Tofu has been a thing for over 2000 years now, starting in the Chinese Han dynasty and then making its way to Western culture much later. It was possibly brought to the US via Benjamin Franklin, and described as a cheese made out of kidney beans. That said, tofu didn’t gain popularity (or infamy) in the United States until the 1970s with a lot of progressivism in play.
What’s lovely about tofu is that it is not a cheese substitute or meat substitute; rather, it’s a thing all on its own. And, it’s wildly nutritious, providing high protein counts and all of the essential amino acids. It’s a wonderfully versatile ingredient that functions well as a scramble, a sandwich filling, and a featured protein in tons of dishes.
In short, tofu has played and continues to play an important role in vegan and vegetarian diets, and in the same breath, it’s something meat-eaters can enjoy as its own unique food with its own attributes. The question for all of us, do-it-yourselfers, is how to grow and produce our tofu at home.
Tofu as a Crop
Tofu begins as soybeans. Soybeans are a type of legume, and legumes are great contributors to the gardening scene. They are an awesome crop to grow because they often, and soybeans do, fix nitrogen into the soil which acts as fertility for plants.
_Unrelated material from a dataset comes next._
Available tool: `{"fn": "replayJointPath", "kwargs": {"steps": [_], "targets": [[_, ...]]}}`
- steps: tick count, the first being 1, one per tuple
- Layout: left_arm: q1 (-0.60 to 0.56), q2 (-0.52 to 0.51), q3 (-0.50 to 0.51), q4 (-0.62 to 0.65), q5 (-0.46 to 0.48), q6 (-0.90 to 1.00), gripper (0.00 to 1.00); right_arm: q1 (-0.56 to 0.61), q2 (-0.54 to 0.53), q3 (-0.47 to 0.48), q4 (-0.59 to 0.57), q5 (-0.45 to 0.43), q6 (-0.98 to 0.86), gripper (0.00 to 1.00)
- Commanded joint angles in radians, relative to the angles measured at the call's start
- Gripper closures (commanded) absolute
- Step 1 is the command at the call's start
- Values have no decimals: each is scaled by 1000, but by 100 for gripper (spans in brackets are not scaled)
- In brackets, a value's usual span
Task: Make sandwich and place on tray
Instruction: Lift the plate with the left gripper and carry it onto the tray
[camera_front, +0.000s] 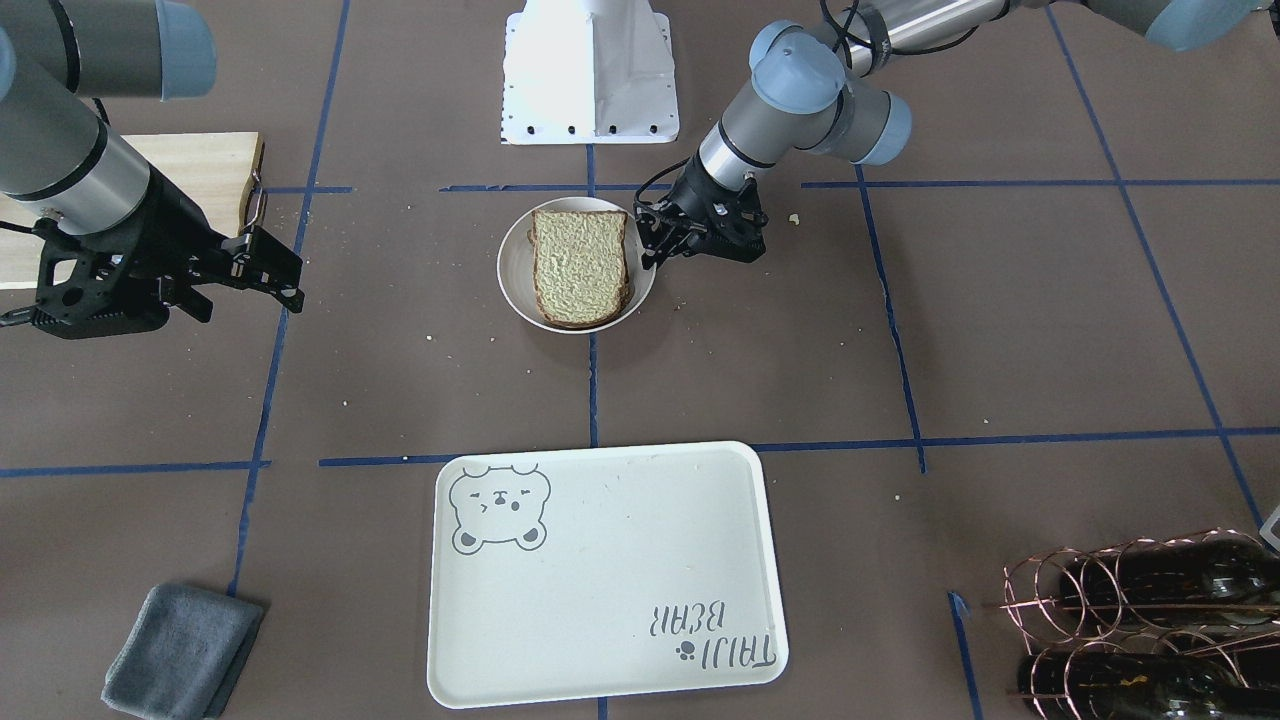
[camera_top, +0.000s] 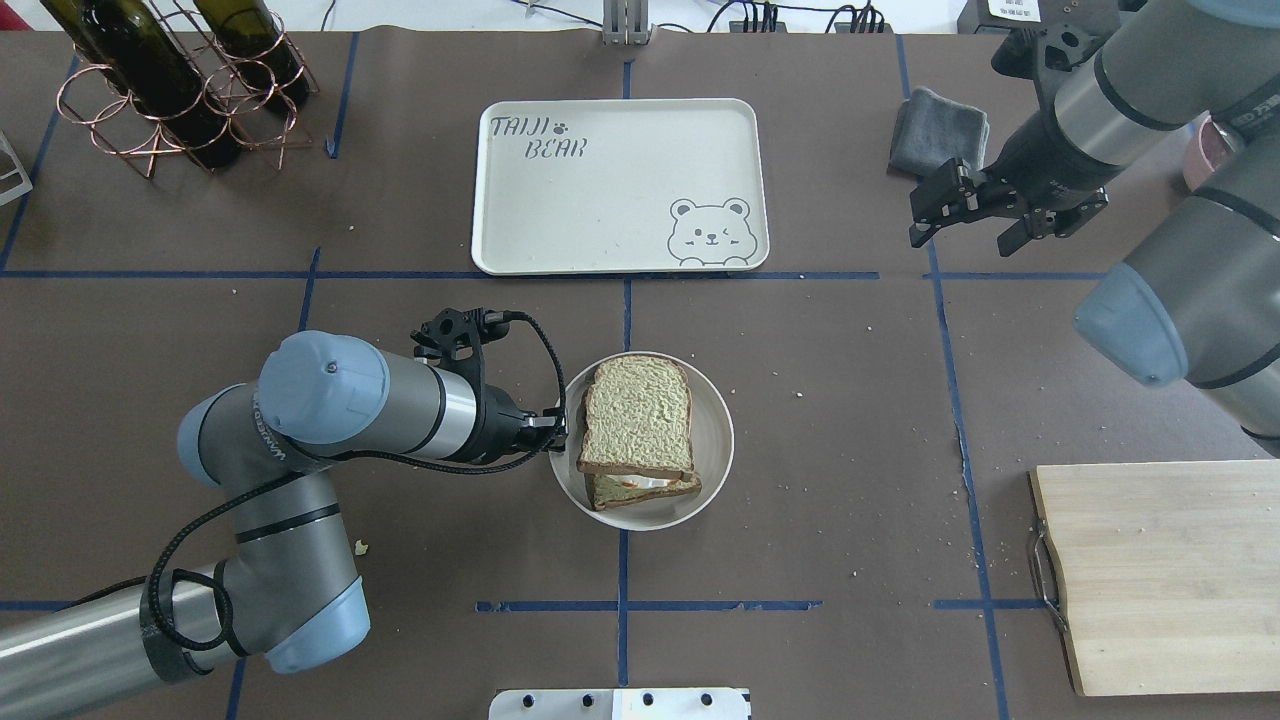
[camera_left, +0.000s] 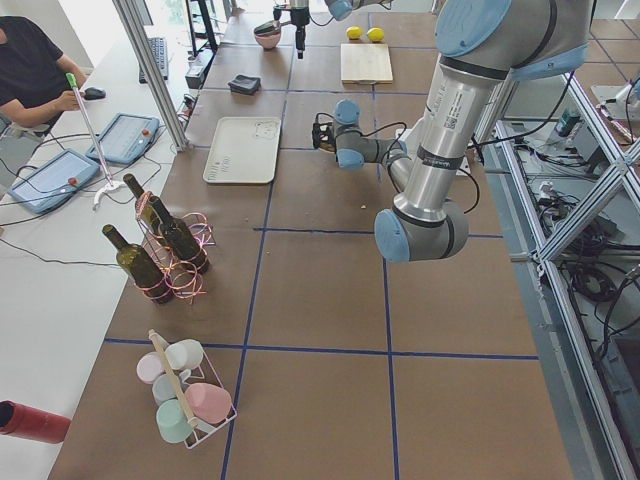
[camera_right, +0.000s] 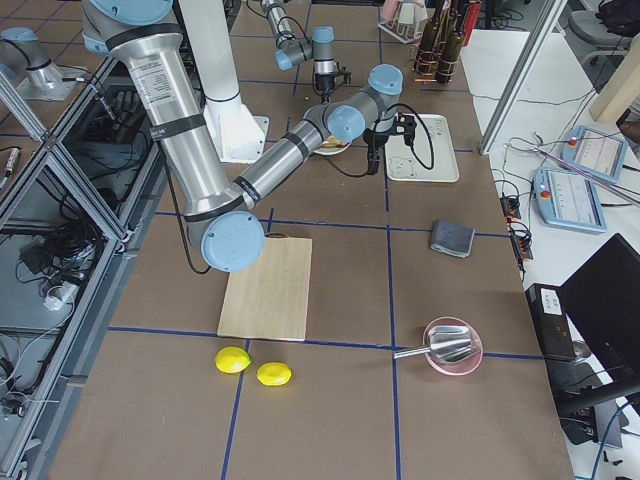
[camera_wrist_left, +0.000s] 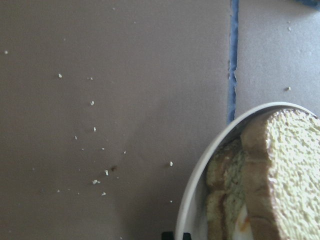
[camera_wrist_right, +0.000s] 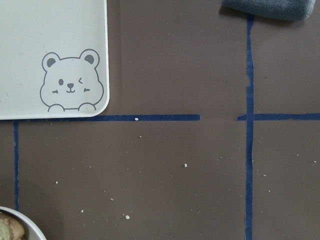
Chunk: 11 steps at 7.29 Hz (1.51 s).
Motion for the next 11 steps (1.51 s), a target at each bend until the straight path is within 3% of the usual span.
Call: {"fn": "replayJointPath", "kwargs": {"steps": [1,3,6,8,11], "targets": [[-68,-16,0,-17,-15,-86,100,31,-31,0,-1,-3,-52,0],[-152,-61,26,-8,-15,-235,100,80,-57,-17,-42,-11,-195,0],[-218,-229,259,-11,-2,-386,100,155,-55,-49,-159,-15,-423,0],[-248,-271,365,-22,77,-386,100,164,-69,-54,-159,-9,-433,0],[-263,-370,619,-178,143,-392,100,164,-80,-52,-157,-2,-432,0]]}}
Soybeans come in a multitude of varieties, but by and large, these are bush-style beans that grow in smallish pods with just a couple of beans. In other words, they don’t need stakes to climb. They do like a long, hot growing season and suffer greatly from frosts.
Otherwise, soybeans are relatively easy to grow, as is the case with most beans. They do have some diseases and pests to contend with; however, for the most part, soybeans can be planted in a bed with some compost and left to do their thing.
They are great companion plants for corn and squash, a la “the three sisters”. To make tofu, the beans need to mature on the plant. The right time to harvest them is when the soybean plant yellows and the pods turn brown.
Soybeans to Milk
Again, tofu starts as a collection of dry soybeans. To get from those beans to tofu, there are a few steps that have to happen. The first of those steps is to turn those soybeans into soy milk, something that we are all now very familiar with.
In essence, homemade soy milk (what we need for tofu) requires only soybeans (2 cups) and water (6 cups). The beans are soaked for at least 12 hours, changing the water along the way. Then, those soaked beans are blended into a smooth paste. The blend beans should be cooked in 6 cups of boiling water. (Less cups of H2O makes thicker liquid and more water makes it thinner.)
Ultimately, the soybeans and water should be poured through a nut milk bag, and the beans should be squeezed to get as much goodness out of them as possible. Now, we have soy milk and, with it, we can make tofu.
Soy Milk to Tofu
From soybeans and water, we get soy milk, and from soy milk, we only need to add a coagulant to create tofu. Nigari (Magnesium chloride) is a common coagulant made from removing salt from seawater. Gypsum (Calcium sulfate) is the other typical coagulant used in tofu production. Nigari is better for firm tofu and gypsum better for softer tofu.
Once the soy milk is there and the coagulant is chosen, it needs to be combined to convert the milk into something solid. This is cooked until the milk thickens into tofu. It needs to be stirred frequently, but not over-stirring.
The solid bits, aka curds, are then pressed together and left to form blocks of tofu. The curds are pressed a couple of times during the process. The tofu blocks can then be cut to size and stored until it’s time to use it.
Tofu as an Ingredient
Tofu is great fun to cook with because it absorbs flavor very well and can perform lots of roles in plant-based cuisine. Tofu scrambles are great for breakfast. Seared tofu is tasty on sandwiches, it’s a classic part of stir-fried dishes, and prepared tofu is delicious as is with a bit of organic soy sauce. Making it at home, as with anything, makes it taste all the better.